Problem:
In the listing below, print exactly the lines from the first through the one that contains "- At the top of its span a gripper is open".
---------- Dataset records
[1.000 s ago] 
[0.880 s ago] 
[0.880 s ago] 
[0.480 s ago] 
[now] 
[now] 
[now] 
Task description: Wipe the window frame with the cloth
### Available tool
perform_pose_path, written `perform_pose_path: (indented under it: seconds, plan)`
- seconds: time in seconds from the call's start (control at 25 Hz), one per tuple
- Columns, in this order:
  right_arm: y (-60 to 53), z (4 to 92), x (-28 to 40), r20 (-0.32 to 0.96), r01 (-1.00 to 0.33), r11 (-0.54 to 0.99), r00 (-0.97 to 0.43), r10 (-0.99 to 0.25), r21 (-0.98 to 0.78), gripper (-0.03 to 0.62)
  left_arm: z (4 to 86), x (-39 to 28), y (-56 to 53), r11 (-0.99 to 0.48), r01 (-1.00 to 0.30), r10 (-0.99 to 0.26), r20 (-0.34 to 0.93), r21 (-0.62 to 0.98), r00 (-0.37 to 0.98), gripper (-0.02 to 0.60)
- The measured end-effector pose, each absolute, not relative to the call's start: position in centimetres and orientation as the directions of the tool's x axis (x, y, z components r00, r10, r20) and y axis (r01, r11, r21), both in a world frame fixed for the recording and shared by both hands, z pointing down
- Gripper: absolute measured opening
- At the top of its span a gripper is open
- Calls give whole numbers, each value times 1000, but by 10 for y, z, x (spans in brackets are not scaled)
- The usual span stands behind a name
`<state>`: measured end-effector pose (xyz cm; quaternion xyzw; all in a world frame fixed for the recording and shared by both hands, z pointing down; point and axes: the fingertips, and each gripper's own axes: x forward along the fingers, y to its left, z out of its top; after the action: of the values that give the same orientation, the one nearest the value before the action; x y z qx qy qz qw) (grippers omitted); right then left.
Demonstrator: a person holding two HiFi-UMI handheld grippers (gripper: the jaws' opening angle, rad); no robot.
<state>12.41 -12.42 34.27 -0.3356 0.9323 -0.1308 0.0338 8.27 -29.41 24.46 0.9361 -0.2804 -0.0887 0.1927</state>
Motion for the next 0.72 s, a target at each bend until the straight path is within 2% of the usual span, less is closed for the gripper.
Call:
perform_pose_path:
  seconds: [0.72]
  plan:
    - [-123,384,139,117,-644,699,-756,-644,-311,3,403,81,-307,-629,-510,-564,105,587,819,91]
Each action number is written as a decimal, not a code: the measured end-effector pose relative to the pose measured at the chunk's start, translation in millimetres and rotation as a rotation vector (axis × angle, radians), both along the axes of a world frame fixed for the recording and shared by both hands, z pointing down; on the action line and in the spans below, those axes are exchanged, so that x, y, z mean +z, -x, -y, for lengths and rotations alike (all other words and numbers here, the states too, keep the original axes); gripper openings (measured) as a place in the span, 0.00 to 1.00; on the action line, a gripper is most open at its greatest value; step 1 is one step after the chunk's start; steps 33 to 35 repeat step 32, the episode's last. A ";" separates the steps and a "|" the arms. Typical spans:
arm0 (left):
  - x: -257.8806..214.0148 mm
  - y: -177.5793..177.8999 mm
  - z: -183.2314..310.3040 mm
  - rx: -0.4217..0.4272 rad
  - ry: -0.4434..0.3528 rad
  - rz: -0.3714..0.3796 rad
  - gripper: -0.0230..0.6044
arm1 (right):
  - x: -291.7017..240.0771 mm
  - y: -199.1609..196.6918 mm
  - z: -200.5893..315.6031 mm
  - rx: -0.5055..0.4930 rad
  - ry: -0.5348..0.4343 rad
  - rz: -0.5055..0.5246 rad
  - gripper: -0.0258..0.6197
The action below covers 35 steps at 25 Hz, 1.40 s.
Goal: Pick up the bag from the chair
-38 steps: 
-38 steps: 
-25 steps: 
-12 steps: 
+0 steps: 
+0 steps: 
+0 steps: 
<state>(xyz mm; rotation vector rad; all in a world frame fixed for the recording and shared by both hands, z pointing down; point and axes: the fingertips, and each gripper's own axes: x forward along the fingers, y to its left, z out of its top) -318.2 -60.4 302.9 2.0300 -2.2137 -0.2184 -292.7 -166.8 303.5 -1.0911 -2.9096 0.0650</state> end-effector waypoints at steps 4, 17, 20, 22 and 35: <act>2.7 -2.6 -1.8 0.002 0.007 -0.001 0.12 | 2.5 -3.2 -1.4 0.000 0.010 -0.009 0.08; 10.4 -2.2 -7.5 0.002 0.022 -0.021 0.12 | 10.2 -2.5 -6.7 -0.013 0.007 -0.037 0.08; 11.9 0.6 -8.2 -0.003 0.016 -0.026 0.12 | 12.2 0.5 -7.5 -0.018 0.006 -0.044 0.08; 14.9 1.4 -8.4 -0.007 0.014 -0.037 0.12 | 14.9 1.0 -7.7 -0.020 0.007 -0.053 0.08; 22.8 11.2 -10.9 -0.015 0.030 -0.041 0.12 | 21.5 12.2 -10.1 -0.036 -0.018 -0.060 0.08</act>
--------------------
Task output:
[1.000 s ago] 
[0.880 s ago] 
[0.880 s ago] 
[0.480 s ago] 
[now] 
[now] 
[now] 
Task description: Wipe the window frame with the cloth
### Available tool
perform_pose_path, written `perform_pose_path: (indented under it: seconds, plan)`
- seconds: time in seconds from the call's start (control at 25 Hz), one per tuple
- Columns, in this order:
  right_arm: y (-60 to 53), z (4 to 92), x (-28 to 40), r20 (-0.32 to 0.96), r01 (-1.00 to 0.33), r11 (-0.54 to 0.99), r00 (-0.97 to 0.43), r10 (-0.99 to 0.25), r21 (-0.98 to 0.78), gripper (-0.03 to 0.62)
  left_arm: z (4 to 86), x (-39 to 28), y (-56 to 53), r11 (-0.99 to 0.48), r01 (-1.00 to 0.30), r10 (-0.99 to 0.26), r20 (-0.34 to 0.93), r21 (-0.62 to 0.98), r00 (-0.37 to 0.98), gripper (-0.02 to 0.60)
- The measured end-effector pose, each absolute, not relative to the call's start: position in centimetres and orientation as the directions of the tool's x axis (x, y, z components r00, r10, r20) and y axis (r01, r11, r21), both in a world frame fixed for the recording and shared by both hands, z pointing down
- Gripper: absolute measured opening
- At the top of its span a gripper is open

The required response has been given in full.